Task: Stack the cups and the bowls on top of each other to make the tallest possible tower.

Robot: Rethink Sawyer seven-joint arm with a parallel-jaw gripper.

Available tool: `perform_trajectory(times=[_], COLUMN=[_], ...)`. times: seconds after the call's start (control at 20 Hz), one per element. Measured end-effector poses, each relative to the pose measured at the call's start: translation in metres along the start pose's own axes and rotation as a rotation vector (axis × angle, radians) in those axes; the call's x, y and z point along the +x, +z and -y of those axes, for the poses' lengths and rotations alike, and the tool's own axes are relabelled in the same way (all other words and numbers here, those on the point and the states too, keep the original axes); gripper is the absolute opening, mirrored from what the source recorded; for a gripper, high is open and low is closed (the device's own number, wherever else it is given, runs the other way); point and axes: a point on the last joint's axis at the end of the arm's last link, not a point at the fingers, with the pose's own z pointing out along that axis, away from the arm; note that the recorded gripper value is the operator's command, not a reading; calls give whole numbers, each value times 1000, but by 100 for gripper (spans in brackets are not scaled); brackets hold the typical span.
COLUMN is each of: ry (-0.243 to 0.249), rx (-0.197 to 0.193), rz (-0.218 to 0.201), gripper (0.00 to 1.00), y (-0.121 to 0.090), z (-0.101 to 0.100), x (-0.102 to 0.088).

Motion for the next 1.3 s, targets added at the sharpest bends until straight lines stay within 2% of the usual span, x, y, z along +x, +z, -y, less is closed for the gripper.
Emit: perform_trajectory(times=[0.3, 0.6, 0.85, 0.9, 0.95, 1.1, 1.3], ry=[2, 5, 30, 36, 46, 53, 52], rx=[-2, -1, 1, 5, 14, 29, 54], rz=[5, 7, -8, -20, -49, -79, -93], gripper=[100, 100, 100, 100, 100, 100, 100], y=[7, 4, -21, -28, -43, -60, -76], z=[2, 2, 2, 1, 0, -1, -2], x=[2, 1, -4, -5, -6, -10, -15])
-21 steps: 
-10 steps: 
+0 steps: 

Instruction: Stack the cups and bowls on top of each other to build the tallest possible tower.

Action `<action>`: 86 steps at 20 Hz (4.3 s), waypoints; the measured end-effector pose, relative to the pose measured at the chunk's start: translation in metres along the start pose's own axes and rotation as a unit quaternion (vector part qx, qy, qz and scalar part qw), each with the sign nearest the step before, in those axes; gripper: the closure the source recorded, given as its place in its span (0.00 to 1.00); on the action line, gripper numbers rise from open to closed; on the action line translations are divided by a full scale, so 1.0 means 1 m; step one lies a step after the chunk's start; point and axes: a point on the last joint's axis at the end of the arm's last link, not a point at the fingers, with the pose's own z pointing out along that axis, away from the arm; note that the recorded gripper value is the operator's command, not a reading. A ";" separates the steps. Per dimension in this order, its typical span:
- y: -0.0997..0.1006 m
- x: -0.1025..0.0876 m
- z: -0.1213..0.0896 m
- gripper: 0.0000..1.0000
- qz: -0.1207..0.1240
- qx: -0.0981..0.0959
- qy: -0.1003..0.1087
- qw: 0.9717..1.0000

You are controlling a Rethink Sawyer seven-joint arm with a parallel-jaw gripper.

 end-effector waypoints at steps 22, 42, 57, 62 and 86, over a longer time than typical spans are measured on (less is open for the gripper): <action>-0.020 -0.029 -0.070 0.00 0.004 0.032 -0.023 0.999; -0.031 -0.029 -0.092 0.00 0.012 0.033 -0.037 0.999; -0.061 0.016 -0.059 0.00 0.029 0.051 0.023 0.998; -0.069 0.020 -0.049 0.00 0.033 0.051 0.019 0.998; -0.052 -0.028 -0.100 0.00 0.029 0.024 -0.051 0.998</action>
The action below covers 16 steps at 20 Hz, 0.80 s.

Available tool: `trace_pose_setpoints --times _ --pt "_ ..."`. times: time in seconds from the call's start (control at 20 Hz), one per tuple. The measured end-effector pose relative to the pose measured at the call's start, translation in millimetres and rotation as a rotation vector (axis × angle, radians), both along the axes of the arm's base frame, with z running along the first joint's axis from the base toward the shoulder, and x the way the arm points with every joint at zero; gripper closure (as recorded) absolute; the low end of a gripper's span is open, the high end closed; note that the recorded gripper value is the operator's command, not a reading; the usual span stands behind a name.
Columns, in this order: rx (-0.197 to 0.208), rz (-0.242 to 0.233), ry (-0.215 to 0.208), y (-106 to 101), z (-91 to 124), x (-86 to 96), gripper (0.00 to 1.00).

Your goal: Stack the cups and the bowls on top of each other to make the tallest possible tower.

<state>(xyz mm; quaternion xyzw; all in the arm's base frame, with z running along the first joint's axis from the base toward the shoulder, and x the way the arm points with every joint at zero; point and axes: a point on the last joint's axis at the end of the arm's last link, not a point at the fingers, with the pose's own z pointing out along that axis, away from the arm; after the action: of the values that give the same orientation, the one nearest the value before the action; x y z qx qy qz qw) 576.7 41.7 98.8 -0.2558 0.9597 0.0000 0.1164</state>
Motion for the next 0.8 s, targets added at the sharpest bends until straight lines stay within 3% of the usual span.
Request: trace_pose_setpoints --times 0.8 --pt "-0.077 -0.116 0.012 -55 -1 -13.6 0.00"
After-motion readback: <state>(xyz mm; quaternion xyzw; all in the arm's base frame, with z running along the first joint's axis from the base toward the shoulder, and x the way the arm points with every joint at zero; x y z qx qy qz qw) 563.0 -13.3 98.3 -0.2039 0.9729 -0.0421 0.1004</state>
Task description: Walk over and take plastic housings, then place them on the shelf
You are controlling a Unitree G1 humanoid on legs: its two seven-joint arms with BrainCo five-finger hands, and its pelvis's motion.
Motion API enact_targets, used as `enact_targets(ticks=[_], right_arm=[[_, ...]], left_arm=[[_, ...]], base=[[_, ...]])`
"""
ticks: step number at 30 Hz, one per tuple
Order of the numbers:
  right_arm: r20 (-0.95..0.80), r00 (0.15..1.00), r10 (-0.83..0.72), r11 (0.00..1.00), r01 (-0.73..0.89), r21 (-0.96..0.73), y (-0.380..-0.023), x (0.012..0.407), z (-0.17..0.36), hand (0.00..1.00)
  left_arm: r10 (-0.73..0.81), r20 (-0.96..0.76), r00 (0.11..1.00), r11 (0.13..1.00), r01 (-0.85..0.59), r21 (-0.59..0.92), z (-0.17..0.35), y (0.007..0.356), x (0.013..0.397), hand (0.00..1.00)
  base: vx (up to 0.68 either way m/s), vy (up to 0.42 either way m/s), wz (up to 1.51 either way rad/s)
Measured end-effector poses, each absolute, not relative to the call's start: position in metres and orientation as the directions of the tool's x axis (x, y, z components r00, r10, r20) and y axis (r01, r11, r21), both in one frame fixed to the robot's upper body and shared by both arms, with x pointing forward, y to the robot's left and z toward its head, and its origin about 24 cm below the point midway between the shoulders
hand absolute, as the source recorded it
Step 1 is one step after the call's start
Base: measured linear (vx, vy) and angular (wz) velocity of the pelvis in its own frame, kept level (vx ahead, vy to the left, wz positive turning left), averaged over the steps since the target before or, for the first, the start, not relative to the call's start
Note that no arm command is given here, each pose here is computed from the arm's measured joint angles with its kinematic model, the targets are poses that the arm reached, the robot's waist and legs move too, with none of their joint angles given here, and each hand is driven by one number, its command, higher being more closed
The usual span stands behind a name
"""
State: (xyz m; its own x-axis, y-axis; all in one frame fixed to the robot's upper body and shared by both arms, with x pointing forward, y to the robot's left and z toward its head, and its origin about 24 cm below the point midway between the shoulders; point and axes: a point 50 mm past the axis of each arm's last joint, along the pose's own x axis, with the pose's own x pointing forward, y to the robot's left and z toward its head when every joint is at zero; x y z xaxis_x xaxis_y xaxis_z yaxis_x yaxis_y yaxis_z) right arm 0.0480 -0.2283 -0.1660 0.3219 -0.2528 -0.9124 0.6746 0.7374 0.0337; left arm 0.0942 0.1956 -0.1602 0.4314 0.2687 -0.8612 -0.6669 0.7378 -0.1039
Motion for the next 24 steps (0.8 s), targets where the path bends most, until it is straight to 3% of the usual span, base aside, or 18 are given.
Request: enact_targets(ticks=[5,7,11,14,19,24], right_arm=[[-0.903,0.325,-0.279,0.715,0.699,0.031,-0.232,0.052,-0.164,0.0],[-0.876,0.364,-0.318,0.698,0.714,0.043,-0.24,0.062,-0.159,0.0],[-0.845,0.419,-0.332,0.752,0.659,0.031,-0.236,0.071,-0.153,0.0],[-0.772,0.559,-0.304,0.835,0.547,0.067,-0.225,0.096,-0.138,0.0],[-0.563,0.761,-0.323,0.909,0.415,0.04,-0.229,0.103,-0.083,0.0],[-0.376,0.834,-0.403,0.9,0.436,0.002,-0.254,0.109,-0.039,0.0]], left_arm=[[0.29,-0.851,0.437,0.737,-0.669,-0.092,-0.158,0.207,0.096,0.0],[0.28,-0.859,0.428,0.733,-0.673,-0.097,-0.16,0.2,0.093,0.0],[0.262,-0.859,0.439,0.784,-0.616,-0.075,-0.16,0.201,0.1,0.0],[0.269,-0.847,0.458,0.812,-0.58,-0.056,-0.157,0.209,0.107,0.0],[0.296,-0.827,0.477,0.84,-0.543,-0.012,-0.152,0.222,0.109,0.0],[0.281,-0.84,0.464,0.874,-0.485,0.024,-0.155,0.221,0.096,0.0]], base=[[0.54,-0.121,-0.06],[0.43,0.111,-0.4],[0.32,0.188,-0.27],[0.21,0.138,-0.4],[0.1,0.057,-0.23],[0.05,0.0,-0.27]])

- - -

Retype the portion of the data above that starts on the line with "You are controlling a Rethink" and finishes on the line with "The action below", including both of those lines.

You are controlling a Rethink Sawyer seven-joint arm with a parallel-jaw gripper.

 end-effector waypoints at steps 22, 42, 57, 62 and 86, over a longer time than typical spans are measured on (less is open for the gripper): <action>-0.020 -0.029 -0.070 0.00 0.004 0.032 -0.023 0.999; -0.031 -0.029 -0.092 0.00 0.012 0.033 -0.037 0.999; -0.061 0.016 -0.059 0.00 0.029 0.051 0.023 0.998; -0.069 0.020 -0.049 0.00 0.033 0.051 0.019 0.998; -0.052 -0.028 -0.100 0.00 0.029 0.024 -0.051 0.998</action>
The action below covers 16 steps at 20 Hz, 0.80 s.

No additional output is required for this exercise.